Warm up? what the hell is that? I get out of my truck and noon to my bike. Maybe if we're doing a BIG ride, I'll do a squat in the men's room but that's the extent of my warm up.


----------



## Cleared2land (Aug 31, 2012)

Hmmm...that looks sort of...too involved for me.

I just climb on the bike and ride at a pace that feels right for the moment and just go with the flow and find my groove.


----------



## targnik (Jan 11, 2014)

Same as others... stretch a bit I guess whilst putting on shoes

-----------------------------------------------------------
-=snifff!!=- What's that you say?


----------



## motovet144 (Mar 1, 2011)

I get the blood flowing then do some typical athletic stretches try to do a easier trail first if there is an option.
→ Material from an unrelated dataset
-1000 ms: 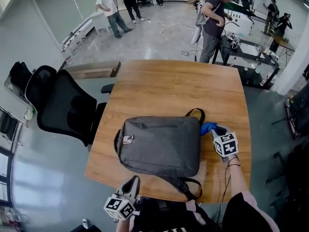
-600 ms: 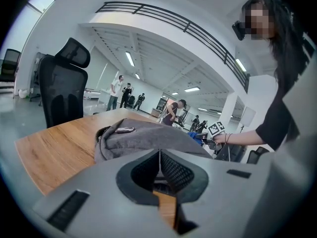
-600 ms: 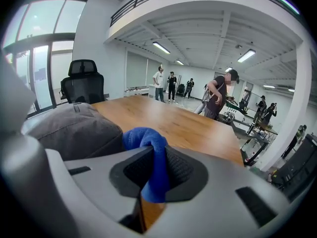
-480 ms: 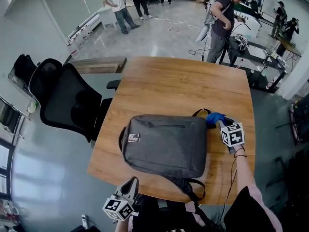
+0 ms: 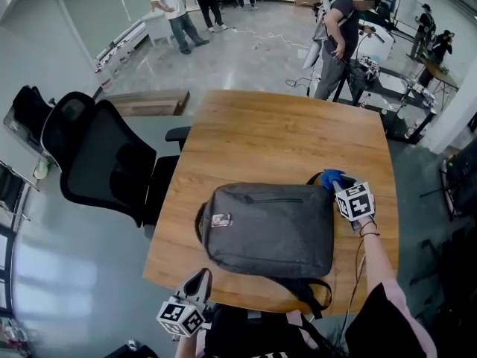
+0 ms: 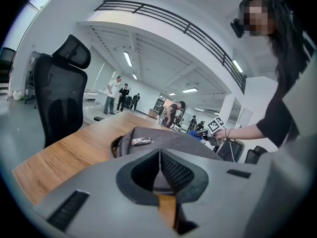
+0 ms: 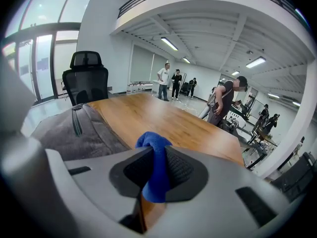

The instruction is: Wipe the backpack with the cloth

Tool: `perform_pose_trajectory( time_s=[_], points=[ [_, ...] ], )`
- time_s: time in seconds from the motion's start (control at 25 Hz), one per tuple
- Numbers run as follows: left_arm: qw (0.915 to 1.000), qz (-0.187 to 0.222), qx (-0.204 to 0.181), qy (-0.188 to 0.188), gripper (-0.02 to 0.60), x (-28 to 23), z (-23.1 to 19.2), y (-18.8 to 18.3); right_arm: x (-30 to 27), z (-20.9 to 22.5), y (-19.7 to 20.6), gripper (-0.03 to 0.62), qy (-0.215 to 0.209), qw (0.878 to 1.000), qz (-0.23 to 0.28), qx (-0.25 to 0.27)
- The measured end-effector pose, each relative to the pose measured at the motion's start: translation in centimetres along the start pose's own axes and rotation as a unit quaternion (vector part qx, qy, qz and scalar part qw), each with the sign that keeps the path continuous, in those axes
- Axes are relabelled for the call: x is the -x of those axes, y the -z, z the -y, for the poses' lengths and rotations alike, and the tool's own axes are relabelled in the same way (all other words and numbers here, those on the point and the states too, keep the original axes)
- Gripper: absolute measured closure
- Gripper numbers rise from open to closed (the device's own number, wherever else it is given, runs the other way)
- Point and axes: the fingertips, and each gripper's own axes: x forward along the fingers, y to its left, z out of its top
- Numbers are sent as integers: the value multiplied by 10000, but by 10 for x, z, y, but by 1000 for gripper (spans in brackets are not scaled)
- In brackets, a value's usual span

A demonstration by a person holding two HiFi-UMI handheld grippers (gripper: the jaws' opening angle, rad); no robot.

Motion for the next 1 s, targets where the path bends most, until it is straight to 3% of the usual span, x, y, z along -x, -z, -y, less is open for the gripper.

Then after the ride I stretch out seriously and then drink a nice tall Porter!


----------



## Barman1 (Jan 8, 2014)

I unload the bike and do a low gear sort of spin leading to the start of the real single track about a mile in. I'm warm.


----------



## cyclelicious (Oct 7, 2008)

I don't really do a preride warmup. The most is a ride from the house to our local trails - about 5km. But usually it's a ride straight from the parking lot to trail.

At the gym I do the prescribed warm-up (typically a gymnastic routine) prior to lifts


----------



## BruceBrown (Jan 16, 2004)

twobigwheels said:


> I have been doing the "Team Sky Warm Up"
> 
> or an abbreviated version (less intensity) pending on workout
> 
> ...


A warm up for a ride, or a warm up for a race?


----------



## Crankout (Jun 16, 2010)

The first 10 minutes of the ride.


----------



## chuckha62 (Jul 11, 2006)

Warm up?


----------



## twobigwheels (Nov 24, 2014)

BruceBrown said:


> A warm up for a ride, or a warm up for a race?
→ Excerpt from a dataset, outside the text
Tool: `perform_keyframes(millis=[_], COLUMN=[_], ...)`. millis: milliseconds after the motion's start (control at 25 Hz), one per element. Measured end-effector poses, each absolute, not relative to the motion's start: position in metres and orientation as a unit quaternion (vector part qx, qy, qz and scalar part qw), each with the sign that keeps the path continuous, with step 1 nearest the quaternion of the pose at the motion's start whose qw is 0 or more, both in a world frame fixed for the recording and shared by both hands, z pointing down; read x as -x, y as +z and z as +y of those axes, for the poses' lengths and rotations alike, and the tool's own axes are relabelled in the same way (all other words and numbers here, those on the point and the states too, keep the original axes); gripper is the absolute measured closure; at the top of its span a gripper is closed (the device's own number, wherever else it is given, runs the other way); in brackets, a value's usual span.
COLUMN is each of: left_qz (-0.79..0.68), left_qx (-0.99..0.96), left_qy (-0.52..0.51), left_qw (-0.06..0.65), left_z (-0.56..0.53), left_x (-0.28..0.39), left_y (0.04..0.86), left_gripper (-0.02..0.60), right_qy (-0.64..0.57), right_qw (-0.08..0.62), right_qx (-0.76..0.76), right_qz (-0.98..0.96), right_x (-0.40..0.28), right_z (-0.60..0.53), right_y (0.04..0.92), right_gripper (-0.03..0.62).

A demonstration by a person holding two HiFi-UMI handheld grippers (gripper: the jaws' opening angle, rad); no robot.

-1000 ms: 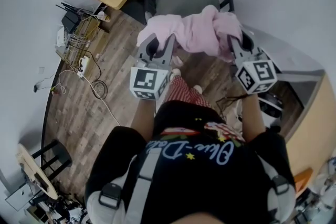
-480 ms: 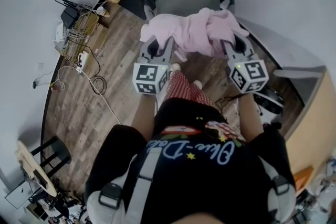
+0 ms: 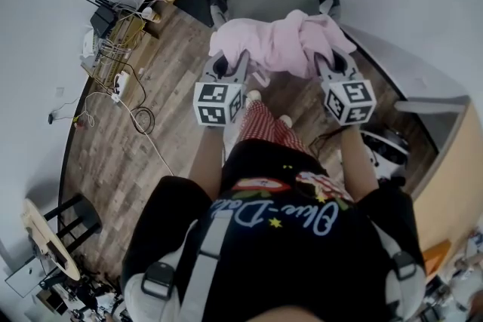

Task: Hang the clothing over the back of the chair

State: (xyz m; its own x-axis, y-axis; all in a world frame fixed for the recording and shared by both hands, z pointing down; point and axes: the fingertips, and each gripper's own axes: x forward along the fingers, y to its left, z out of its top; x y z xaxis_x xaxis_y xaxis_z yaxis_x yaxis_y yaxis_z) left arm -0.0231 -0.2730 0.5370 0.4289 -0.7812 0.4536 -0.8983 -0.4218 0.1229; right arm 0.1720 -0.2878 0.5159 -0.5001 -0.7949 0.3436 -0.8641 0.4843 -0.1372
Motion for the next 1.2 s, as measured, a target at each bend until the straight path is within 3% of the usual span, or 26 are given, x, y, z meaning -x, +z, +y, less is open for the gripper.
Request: perform_keyframes(millis=[400,680,1200], left_qz=[-0.505,-0.501,-0.526], left_qx=[-0.818,-0.818,-0.808], left_qy=[0.172,0.176,0.176], left_qw=[0.214,0.219,0.200], left_z=[-0.267,-0.249,-0.225], left_x=[0.034,0.042,0.057], left_y=[0.555,0.557,0.553], left_gripper=[0.381,0.324,0.322], right_qy=[0.143,0.148,0.146], right_qw=[0.136,0.141,0.144], right_qx=[-0.489,-0.491,-0.490], right_qz=[-0.850,-0.847,-0.847], right_x=[-0.175,-0.180,-0.191], right_z=[-0.286,-0.276,-0.254], right_y=[0.533,0.531,0.525], right_gripper=[0.556,0.512,0.482])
I don't race, so I would say ride. But, all of my rides have some form of intensity in them except for recovery spins

"_I have been doing the "Team Sky Warm Up"_

_or an abbreviated version (less intensity) pending on workout"_


----------



## Rev Bubba (Jan 16, 2004)

Seriously? At 66 the first half of any ride is my warm up. The final quarter is the cool down.


----------



## gmcttr (Oct 7, 2006)

Same as everyone else...I get on my bike and ride. If at some point my knees start to bother me, I'll stop and stretch.


----------



## serious (Jan 25, 2005)

When I do a hard indoor workout (i.e. intervals) or before a race my warmup is at least 20-30 minutes, much like what was described above.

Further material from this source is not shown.